Requirement =>
Copy out each line in the listing below where the word "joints" appears.

Given entries =>

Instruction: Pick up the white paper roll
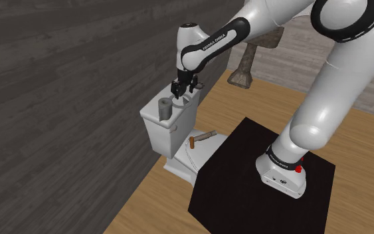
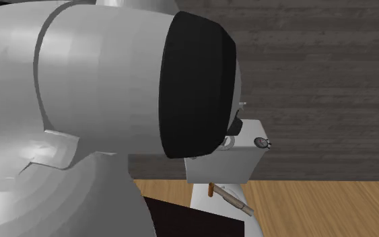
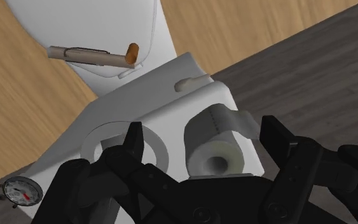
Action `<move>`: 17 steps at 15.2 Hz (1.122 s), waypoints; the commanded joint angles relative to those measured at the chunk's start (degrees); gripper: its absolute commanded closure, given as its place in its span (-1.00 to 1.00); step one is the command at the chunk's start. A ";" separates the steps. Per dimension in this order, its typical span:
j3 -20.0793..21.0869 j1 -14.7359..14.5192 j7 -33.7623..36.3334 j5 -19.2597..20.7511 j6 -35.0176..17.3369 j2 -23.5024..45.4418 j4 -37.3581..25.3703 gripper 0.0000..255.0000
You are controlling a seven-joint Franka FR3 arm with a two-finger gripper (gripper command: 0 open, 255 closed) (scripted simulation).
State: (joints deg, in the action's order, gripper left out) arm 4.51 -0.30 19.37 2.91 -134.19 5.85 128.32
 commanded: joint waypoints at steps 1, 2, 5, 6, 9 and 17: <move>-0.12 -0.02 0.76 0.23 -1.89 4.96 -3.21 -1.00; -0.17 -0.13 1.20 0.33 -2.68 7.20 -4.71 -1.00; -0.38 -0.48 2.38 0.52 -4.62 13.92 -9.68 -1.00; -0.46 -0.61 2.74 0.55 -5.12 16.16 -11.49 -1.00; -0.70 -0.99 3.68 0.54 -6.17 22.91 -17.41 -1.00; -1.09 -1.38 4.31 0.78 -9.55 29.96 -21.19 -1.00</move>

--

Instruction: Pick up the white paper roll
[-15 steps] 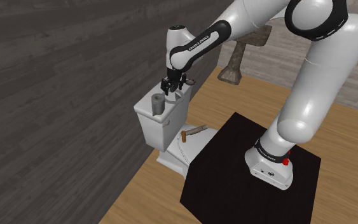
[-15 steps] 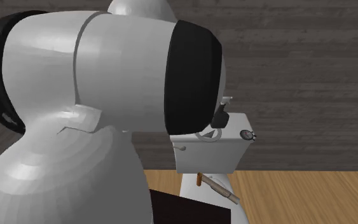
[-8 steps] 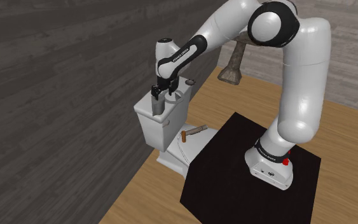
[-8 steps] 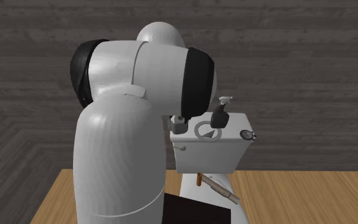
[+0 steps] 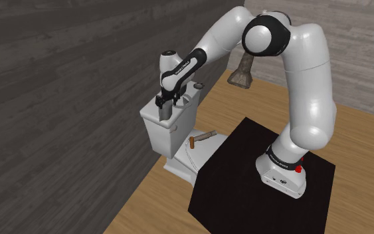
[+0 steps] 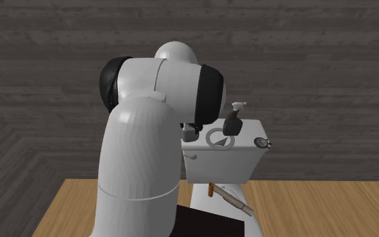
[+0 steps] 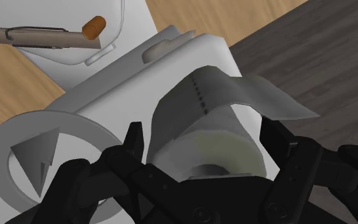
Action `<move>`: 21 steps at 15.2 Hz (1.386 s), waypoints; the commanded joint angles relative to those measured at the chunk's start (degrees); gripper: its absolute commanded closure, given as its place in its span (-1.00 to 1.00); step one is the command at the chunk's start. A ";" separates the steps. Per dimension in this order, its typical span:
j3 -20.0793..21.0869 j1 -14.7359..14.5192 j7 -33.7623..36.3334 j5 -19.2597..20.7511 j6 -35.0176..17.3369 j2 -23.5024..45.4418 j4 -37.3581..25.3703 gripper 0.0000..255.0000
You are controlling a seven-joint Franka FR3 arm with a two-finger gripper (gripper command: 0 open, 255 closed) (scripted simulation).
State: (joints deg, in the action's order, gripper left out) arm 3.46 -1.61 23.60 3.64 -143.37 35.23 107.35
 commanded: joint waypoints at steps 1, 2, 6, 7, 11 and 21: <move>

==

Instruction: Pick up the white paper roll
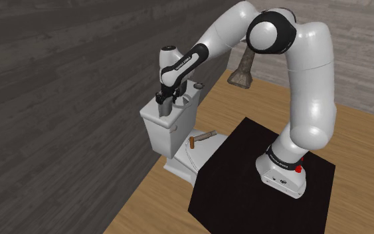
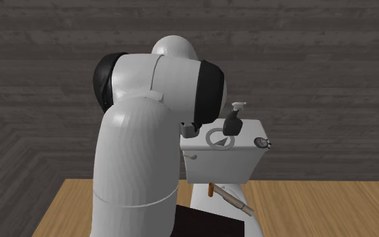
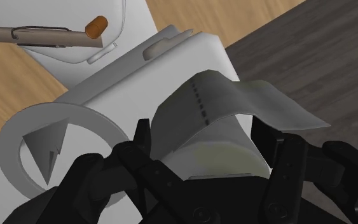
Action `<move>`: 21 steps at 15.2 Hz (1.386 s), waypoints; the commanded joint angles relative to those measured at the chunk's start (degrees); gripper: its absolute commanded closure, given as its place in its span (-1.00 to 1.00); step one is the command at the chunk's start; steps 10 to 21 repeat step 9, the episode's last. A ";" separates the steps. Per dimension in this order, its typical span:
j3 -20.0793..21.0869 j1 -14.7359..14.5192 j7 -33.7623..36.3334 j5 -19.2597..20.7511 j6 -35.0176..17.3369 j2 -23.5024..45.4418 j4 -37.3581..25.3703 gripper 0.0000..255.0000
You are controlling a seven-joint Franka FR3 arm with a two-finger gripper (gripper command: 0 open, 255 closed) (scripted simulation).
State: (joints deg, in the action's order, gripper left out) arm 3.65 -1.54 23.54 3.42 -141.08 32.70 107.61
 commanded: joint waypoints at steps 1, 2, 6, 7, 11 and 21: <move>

Response to the exercise =>
State: (joints deg, in the action's order, gripper left out) arm 4.51 -0.30 19.37 2.91 -134.19 5.85 128.32
State: (joints deg, in the action's order, gripper left out) arm 3.46 -1.61 23.60 3.64 -143.37 35.23 107.35
State: (joints deg, in the action's order, gripper left out) arm 3.65 -1.54 23.54 3.42 -141.08 32.70 107.61

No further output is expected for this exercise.